The kind of hack-and-leak operation that Russian hackers used in 2016 are a sign of things to come, Gen. Paul Nakasone hinted.
Paul Nakasone
Gen. Paul Nakasone. (Photo by Nathan Mitchell)

Foreign influence operations are “the next great disruptor” in the U.S. intelligence community, the director of the National Security Agency said Wednesday.

Gen. Paul Nakasone, who also serves as the head of Cyber Command, the Pentagon’s offensive cyber outfit, said he thinks influence efforts have the potential to shape the U.S. intelligence community’s operational environment for years to come.

Planting misinformation and spreading disinformation are attractive ways for American adversaries to spread confusion in the U.S., in part because they can be inexpensive and they allow the opportunity to spread discord while operating below the level of armed conflict, Nakasone said.

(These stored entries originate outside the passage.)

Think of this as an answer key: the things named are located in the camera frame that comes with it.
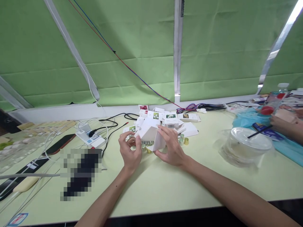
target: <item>smartphone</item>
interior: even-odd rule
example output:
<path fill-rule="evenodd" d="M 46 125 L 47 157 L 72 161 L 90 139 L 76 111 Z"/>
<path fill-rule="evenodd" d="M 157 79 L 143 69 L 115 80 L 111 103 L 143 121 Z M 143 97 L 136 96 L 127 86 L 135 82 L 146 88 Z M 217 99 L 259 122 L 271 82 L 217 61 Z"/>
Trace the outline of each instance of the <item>smartphone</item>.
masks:
<path fill-rule="evenodd" d="M 76 134 L 69 134 L 63 136 L 57 143 L 52 145 L 50 148 L 46 150 L 47 155 L 57 154 L 60 149 L 64 148 L 72 139 L 76 137 Z"/>
<path fill-rule="evenodd" d="M 43 166 L 47 161 L 47 157 L 39 158 L 35 163 L 35 159 L 28 163 L 26 166 L 24 166 L 22 169 L 20 169 L 17 173 L 22 173 L 24 170 L 26 170 L 27 167 L 29 167 L 24 173 L 34 173 L 36 172 L 41 166 Z M 3 192 L 3 190 L 6 189 L 6 187 L 14 180 L 15 178 L 10 178 L 6 180 L 3 184 L 0 185 L 0 193 Z M 0 196 L 0 201 L 4 200 L 9 194 L 13 192 L 13 189 L 25 179 L 25 177 L 17 178 L 9 188 L 5 190 L 5 192 Z"/>

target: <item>red wire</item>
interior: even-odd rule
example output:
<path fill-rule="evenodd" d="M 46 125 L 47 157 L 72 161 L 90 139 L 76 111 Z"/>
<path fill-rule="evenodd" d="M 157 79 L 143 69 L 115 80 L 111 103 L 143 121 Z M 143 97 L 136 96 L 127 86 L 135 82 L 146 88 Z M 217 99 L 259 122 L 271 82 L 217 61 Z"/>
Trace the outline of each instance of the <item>red wire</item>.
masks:
<path fill-rule="evenodd" d="M 99 36 L 99 34 L 93 29 L 93 27 L 85 20 L 85 18 L 82 16 L 82 14 L 77 10 L 77 8 L 73 5 L 73 3 L 70 1 L 70 0 L 68 0 L 70 3 L 71 3 L 71 5 L 75 8 L 75 10 L 78 12 L 78 14 L 80 14 L 80 16 L 82 17 L 82 19 L 88 24 L 88 26 L 96 33 L 96 35 L 107 45 L 107 47 L 110 49 L 110 50 L 112 50 L 110 47 L 109 47 L 109 45 L 101 38 L 101 36 Z M 114 52 L 114 54 L 117 56 L 117 58 L 127 67 L 127 68 L 129 68 L 131 71 L 133 71 L 130 67 L 128 67 L 128 65 L 127 64 L 125 64 L 124 63 L 124 61 L 122 61 L 121 60 L 121 58 L 119 58 L 119 56 L 116 54 L 116 52 Z M 172 104 L 175 104 L 174 102 L 172 102 L 172 101 L 170 101 L 170 100 L 168 100 L 167 98 L 164 98 L 162 95 L 160 95 L 159 93 L 157 93 L 156 91 L 154 91 L 157 95 L 159 95 L 160 97 L 162 97 L 163 99 L 165 99 L 165 100 L 167 100 L 167 101 L 169 101 L 169 102 L 171 102 Z"/>

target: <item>printed label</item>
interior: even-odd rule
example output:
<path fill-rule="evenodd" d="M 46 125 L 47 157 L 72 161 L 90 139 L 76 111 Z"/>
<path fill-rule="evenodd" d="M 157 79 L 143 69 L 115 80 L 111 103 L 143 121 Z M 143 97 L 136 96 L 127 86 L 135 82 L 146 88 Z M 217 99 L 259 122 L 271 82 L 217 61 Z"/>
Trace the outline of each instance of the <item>printed label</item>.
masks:
<path fill-rule="evenodd" d="M 28 213 L 17 214 L 15 217 L 13 217 L 13 219 L 9 222 L 7 226 L 18 226 L 24 221 L 27 216 Z"/>

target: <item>table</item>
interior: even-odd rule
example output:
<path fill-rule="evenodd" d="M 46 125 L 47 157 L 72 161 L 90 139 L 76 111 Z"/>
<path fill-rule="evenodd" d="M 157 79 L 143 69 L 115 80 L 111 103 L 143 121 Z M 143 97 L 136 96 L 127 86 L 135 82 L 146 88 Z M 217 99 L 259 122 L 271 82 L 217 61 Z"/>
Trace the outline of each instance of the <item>table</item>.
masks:
<path fill-rule="evenodd" d="M 182 147 L 186 154 L 223 176 L 238 182 L 267 201 L 303 198 L 303 168 L 301 166 L 276 152 L 274 155 L 265 155 L 263 163 L 257 171 L 235 167 L 220 156 L 215 143 L 221 130 L 232 128 L 234 115 L 225 111 L 199 113 L 199 115 L 201 122 L 193 123 L 199 130 L 199 135 L 189 137 L 189 145 Z M 116 118 L 119 125 L 123 125 L 127 121 L 129 120 L 123 117 Z M 93 122 L 90 125 L 93 125 L 94 128 L 98 126 L 98 123 Z M 54 142 L 64 135 L 74 132 L 75 129 L 69 129 L 59 135 Z M 39 183 L 41 186 L 37 187 L 38 192 L 35 197 L 22 210 L 23 213 L 28 213 L 28 216 L 20 226 L 79 220 L 110 185 L 123 166 L 117 142 L 121 133 L 122 128 L 110 137 L 103 158 L 103 165 L 108 170 L 97 175 L 91 191 L 85 192 L 83 196 L 74 197 L 72 201 L 60 201 L 60 192 L 63 191 L 68 179 L 44 178 Z M 75 138 L 65 148 L 71 149 L 82 143 L 79 138 Z M 27 160 L 19 163 L 19 167 L 14 166 L 4 174 L 15 173 L 20 166 L 24 166 L 37 157 L 39 152 L 42 151 L 29 155 Z M 42 172 L 50 164 L 48 161 L 37 172 Z M 59 172 L 59 168 L 60 166 L 56 163 L 50 168 L 49 173 Z M 11 218 L 29 192 L 30 190 L 19 195 L 0 213 L 1 224 Z M 0 208 L 6 200 L 0 202 Z M 189 174 L 162 162 L 154 154 L 145 154 L 138 170 L 126 185 L 111 217 L 217 206 L 222 205 Z"/>

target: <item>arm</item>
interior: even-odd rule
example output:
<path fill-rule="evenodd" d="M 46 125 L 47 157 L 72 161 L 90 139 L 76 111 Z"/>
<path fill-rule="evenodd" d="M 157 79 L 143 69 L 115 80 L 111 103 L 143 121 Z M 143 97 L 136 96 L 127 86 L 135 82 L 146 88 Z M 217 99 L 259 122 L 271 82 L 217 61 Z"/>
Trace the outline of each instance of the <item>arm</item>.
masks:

Disinformation specialists have said weaponized misinformation and baseless conspiracy theories already are having an effect on American life, in part because so many social media users spread sensational falsehoods, thinking they’re acting in good faith.

“We’ve seen it now in our democratic processes,” Nakasone said during remarks at the virtual Intelligence and National Security Summit Wednesday. “I think we’re going to see it in our diplomatic processes, we’re going to see it in warfare. We’re going to see it sowing civil distrust in different countries.”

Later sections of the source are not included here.